Если б во втором кубке не было трещины, инсценировка самоубийства полностью бы
удалась.
Со вторым убийством не все ясно. Очевидно, Лимбах задолжал
Конторе много денег и не желал их отдавать, причем всячески уклонялся от
объяснений – одну подобную сцену Фандорин видел перед входом в театр. Во время
премьеры «Двух комет» Свист откуда-то прознал, что Лимбах прокрался в уборную
Элизы и ждет ее там – вероятно, чтобы поздравить тет-а-тет. Тут уж корнету от
разговора было не уйти. Видимо, дело закончилось ссорой, и Свисту пришлось
пустить в ход рассекуху.

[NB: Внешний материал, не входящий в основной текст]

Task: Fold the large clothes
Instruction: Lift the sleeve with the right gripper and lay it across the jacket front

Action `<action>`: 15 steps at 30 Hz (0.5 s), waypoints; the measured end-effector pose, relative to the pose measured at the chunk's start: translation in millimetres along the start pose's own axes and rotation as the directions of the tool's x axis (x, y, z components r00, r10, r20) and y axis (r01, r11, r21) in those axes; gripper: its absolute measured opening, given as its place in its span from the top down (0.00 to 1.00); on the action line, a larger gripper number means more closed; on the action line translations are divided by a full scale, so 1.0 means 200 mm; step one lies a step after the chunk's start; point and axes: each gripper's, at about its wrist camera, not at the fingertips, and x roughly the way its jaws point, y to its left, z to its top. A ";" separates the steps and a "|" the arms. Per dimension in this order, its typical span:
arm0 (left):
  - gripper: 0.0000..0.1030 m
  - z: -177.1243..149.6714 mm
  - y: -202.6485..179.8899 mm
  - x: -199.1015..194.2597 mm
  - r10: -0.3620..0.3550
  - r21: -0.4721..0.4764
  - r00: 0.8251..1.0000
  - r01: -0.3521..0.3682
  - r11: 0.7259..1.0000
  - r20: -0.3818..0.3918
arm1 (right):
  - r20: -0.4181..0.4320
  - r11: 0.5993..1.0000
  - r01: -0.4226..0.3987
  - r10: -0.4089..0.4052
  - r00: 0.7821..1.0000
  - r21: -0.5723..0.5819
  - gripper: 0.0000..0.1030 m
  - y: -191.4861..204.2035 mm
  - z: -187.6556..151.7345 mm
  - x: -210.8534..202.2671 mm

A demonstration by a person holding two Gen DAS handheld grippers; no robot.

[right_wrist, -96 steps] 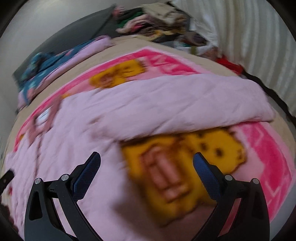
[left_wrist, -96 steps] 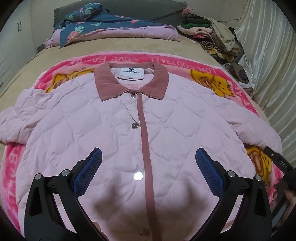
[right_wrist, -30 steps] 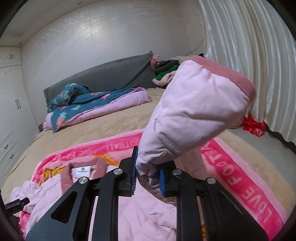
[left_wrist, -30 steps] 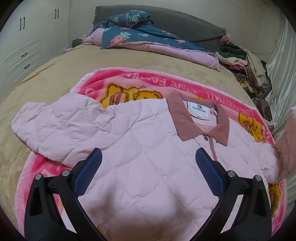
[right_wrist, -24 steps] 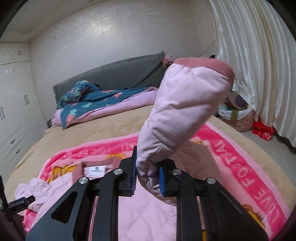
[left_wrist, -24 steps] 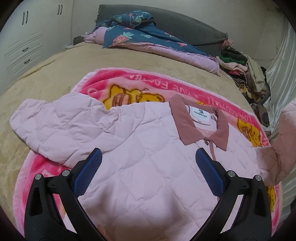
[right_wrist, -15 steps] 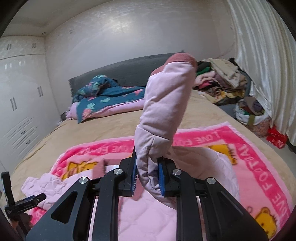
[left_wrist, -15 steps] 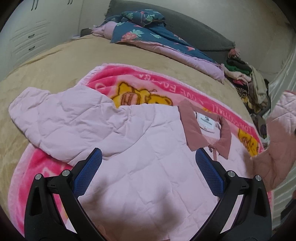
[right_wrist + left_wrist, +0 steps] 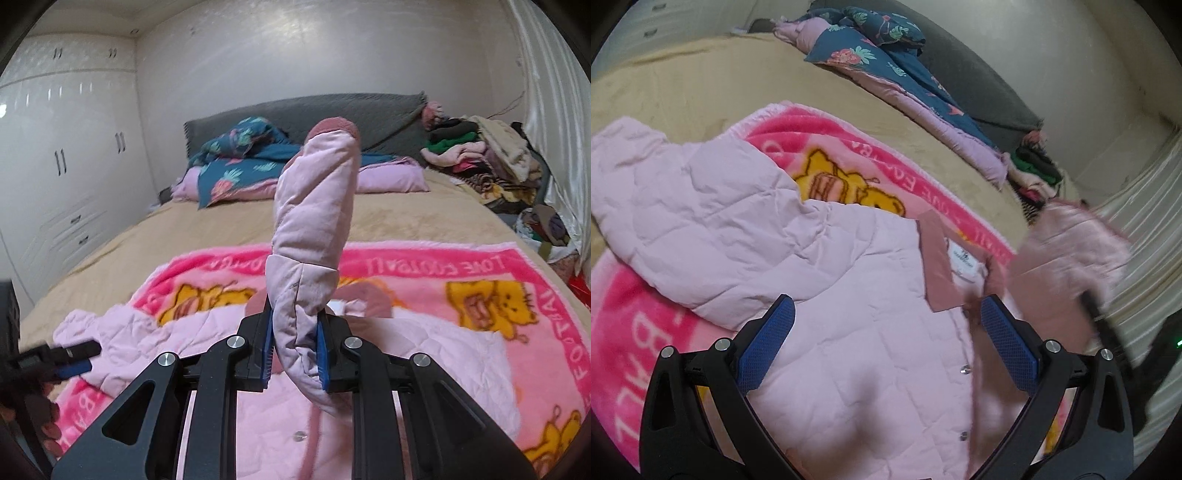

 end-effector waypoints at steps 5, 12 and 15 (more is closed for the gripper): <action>0.08 0.02 0.06 0.00 -0.081 -0.068 0.997 0.081 0.994 0.003 | -0.071 0.998 -0.027 0.023 0.997 -0.056 0.83 0.14 -0.14 0.14; 0.08 -0.01 0.08 0.08 -0.180 -0.128 0.983 0.175 0.976 -0.032 | -0.198 0.980 -0.098 0.063 0.978 -0.171 0.75 0.32 -0.40 0.27; 0.08 -0.03 0.07 0.11 -0.208 -0.135 0.977 0.200 0.970 -0.047 | -0.246 0.972 -0.118 0.065 0.967 -0.205 0.68 0.37 -0.50 0.30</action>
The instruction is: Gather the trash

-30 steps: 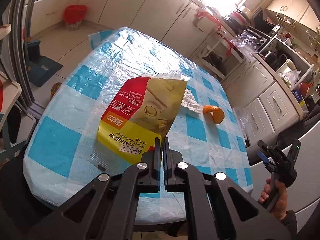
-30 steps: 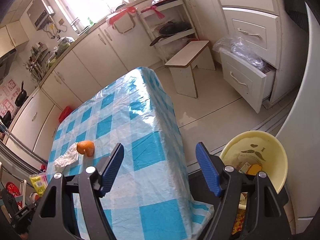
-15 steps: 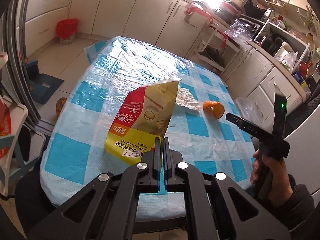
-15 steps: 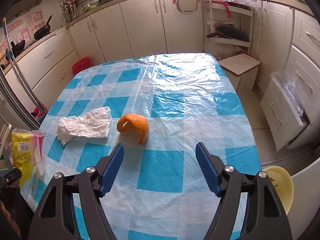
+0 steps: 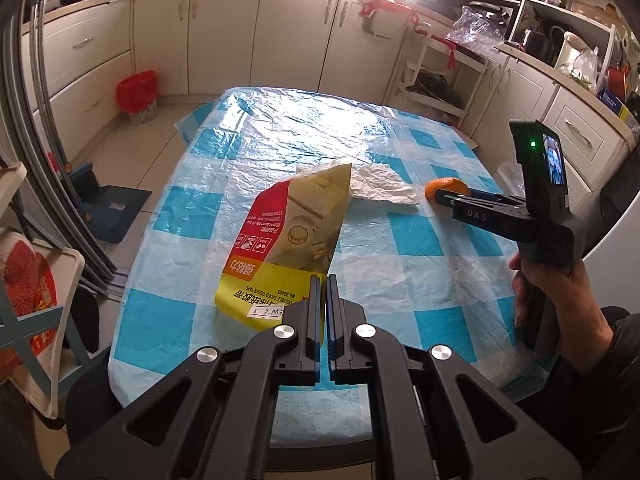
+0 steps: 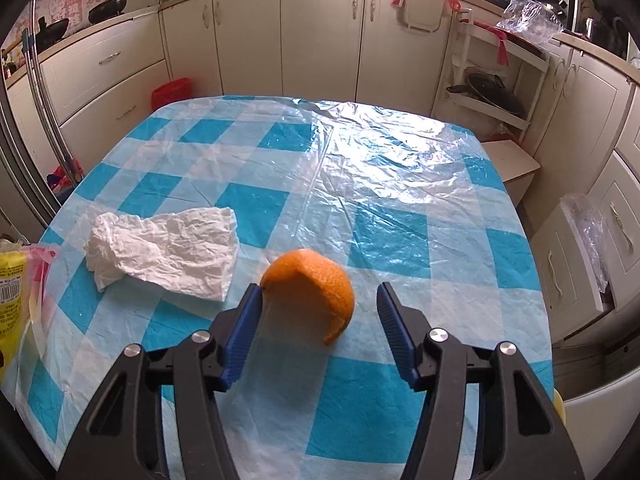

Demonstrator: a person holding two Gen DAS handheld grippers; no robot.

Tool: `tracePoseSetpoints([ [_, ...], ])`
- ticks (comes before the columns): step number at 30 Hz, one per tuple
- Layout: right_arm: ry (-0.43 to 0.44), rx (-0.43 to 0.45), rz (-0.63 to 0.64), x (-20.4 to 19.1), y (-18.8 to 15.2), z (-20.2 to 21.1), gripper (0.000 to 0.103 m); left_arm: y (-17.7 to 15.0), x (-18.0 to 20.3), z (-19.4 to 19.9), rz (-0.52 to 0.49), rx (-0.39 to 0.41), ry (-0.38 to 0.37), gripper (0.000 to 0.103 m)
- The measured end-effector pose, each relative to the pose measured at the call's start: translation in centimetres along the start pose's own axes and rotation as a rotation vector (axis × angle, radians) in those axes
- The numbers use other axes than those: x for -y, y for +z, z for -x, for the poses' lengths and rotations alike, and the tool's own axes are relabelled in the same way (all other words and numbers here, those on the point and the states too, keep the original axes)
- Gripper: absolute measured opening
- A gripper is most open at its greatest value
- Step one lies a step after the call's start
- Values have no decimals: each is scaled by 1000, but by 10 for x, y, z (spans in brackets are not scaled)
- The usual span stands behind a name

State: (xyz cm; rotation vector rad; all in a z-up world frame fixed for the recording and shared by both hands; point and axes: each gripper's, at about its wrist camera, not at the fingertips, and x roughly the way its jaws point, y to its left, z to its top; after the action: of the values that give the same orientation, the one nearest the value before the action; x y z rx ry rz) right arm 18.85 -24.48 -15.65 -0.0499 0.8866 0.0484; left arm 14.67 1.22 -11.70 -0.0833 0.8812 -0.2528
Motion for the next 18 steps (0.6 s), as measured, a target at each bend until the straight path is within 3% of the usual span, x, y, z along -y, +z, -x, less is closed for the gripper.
tracePoseSetpoints([
  [5, 35, -5, -23, 1, 0, 0, 21, -1, 5, -4, -11, -9, 17, 3],
  [11, 95, -17, -63, 8, -6, 8, 12, -3, 6, -9, -14, -24, 31, 3],
  [18, 148, -33, -119, 24, -19, 25, 11, -6, -8, -20, 32, -61, 77, 27],
])
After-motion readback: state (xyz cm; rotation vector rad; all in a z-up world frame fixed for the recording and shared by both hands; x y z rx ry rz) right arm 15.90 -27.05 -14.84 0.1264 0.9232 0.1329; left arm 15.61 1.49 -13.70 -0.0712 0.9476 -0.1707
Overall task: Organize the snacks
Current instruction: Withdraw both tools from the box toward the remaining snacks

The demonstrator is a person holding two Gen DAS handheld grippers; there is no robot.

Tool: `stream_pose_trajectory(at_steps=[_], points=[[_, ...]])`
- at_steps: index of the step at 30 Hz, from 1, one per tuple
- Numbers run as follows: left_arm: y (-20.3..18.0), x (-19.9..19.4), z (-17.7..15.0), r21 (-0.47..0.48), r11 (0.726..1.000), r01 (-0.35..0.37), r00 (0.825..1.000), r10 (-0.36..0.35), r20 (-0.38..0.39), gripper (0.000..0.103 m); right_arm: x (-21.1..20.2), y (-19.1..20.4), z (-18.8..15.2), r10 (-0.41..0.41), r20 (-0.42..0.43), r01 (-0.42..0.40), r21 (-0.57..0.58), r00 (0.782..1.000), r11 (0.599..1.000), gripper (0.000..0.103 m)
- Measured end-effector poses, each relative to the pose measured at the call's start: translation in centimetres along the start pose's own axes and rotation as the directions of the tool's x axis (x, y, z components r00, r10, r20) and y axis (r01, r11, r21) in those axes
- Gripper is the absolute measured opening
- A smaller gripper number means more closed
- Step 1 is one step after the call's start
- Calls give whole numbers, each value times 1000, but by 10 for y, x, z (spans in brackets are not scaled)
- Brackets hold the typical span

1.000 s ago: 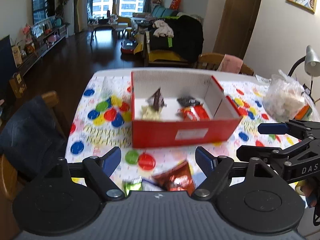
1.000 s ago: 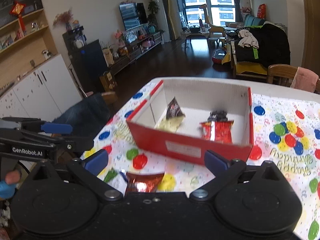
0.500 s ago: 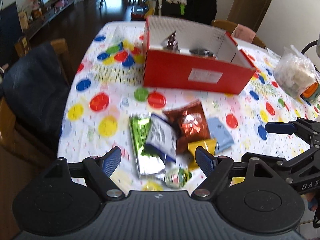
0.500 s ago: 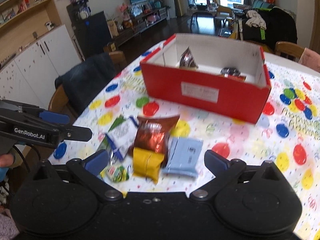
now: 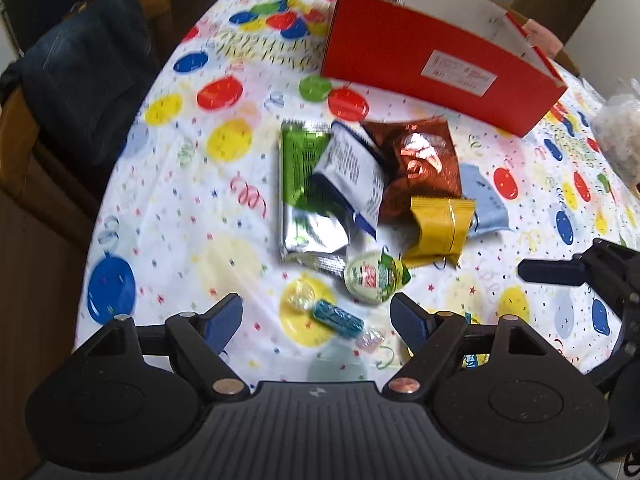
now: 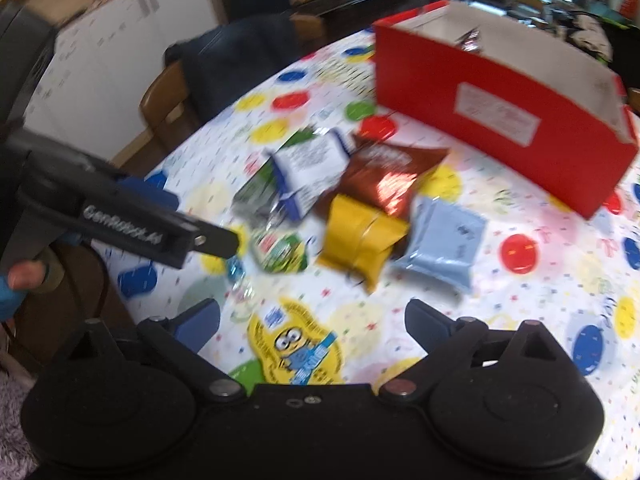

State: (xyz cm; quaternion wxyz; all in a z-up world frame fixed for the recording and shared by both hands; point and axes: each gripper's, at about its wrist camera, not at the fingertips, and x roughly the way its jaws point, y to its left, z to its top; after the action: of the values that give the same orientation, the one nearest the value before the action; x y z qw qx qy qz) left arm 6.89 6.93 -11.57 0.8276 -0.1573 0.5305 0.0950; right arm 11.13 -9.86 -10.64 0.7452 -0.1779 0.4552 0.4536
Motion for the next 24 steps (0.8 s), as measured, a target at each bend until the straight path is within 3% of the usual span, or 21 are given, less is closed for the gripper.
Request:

Убийство скорее всего было непреднамеренным – иначе
преступник добил бы жертву. Вместо этого в панике он выбежал в коридор и ждал
там, пока раненый не затихнет. Дубликат ключа, вероятно, был сделан корнетом –
специально, чтобы прокрасться в уборную. Можно предположить, что Свист выяснил
это во время их бурного объяснения. Пока он держал дверь, не давая раненому
выбраться в коридор, у Свиста возник план. Если он запрет дверь ключом, взятым
со щита, а второй обнаружится у мертвеца, все будут уверены, что Лимбах закрыл
себя сам и сам же взрезал себе живот. Для этого достаточно сунуть в руку
покойнику нож, что и было исполнено. Однако, как в случае с кубком, Мистер
Свист опять проявил невнимательность. Он не заметил, что умирающий вывел кровью
на двери первые буквы фамилии «Липков», что в конечном итоге и вывело полицию
(скромно сказал Фандорин) на след.
Девяткин слушал с напряженным вниманием.